→ **What needs to be done**: When you reach the line with "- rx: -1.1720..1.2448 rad" in the data below, begin printing lines exactly, and stop once the line with "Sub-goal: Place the" has been printed.

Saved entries
════════════════

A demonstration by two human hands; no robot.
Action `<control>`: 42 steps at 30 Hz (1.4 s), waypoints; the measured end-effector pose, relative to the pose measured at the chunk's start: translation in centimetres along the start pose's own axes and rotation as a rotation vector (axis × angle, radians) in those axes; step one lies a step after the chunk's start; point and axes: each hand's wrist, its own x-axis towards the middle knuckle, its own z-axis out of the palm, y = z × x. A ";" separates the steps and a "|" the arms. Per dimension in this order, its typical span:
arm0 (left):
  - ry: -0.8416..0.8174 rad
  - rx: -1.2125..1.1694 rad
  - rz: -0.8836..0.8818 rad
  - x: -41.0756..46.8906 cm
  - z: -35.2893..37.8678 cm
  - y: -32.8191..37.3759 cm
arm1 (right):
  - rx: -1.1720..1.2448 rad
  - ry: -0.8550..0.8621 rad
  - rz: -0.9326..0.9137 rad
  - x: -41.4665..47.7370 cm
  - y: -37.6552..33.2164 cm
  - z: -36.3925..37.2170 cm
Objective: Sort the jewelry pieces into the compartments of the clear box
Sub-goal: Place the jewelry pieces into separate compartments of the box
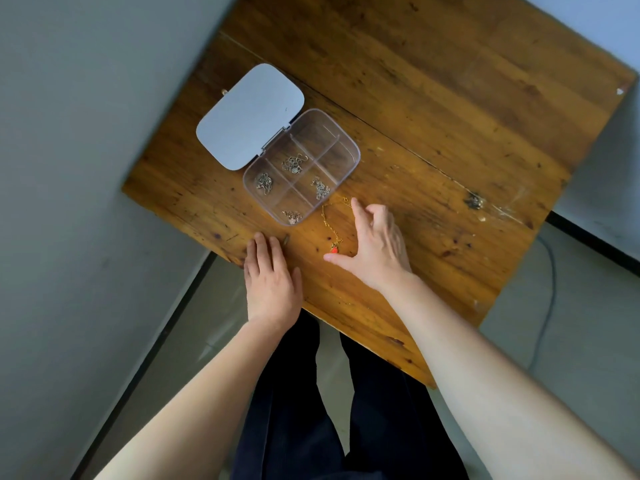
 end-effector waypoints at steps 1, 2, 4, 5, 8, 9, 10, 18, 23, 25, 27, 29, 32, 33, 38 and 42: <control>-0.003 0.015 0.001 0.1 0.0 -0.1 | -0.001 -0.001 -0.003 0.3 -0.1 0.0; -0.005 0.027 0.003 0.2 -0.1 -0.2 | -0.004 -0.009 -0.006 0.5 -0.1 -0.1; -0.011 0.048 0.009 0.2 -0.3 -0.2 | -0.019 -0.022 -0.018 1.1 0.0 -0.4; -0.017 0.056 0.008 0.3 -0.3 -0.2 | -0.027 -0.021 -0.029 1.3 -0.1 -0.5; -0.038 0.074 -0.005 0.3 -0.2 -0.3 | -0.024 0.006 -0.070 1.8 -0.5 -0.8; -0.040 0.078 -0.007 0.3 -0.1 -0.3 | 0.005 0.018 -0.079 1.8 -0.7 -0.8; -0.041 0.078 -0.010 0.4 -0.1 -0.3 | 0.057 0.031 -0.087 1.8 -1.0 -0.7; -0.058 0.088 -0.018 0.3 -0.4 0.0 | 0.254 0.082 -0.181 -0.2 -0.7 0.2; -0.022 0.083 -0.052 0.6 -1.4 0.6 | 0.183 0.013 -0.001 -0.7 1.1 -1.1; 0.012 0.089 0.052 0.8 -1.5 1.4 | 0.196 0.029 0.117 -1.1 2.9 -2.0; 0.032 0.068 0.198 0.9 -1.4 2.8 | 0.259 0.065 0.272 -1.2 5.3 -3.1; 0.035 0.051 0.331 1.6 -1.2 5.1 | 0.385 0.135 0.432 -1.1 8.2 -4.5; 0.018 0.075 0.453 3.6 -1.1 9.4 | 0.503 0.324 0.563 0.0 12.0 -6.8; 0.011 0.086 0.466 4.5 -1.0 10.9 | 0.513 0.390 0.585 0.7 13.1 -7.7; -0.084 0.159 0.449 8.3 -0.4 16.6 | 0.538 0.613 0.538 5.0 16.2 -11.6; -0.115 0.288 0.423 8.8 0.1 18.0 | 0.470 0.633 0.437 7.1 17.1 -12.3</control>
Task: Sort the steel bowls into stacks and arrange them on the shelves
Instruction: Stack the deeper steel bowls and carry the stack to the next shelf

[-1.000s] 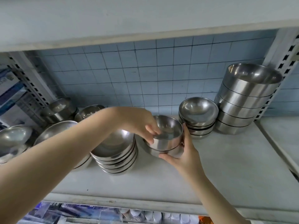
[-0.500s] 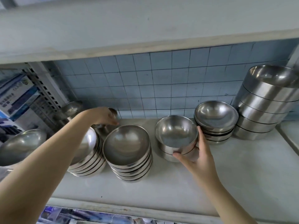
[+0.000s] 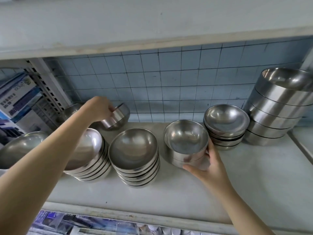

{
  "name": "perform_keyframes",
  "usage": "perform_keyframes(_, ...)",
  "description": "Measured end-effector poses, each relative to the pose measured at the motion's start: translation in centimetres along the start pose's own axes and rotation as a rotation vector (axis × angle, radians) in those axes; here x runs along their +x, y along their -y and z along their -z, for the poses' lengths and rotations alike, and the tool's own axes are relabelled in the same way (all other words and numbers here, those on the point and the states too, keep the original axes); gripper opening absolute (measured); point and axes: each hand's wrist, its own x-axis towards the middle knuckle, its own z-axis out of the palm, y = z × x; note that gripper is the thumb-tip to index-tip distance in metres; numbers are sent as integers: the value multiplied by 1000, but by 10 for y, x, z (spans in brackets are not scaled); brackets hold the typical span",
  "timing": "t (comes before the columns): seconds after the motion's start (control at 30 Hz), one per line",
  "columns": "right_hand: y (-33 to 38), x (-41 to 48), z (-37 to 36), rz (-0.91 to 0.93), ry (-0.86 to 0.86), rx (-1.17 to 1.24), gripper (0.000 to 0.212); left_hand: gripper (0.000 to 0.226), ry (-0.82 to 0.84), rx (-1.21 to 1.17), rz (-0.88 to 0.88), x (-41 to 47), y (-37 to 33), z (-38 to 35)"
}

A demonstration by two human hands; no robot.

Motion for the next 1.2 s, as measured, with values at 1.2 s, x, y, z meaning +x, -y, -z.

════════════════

→ **The completed task**:
  - rx: -1.1720..1.2448 rad
  - ry: -0.8550..0.8621 rad
  - rz: -0.9326..0.9137 rad
  - x: -41.4665..47.7370 cm
  - y: -37.6552..33.2164 cm
  - z: -36.3925..37.2170 cm
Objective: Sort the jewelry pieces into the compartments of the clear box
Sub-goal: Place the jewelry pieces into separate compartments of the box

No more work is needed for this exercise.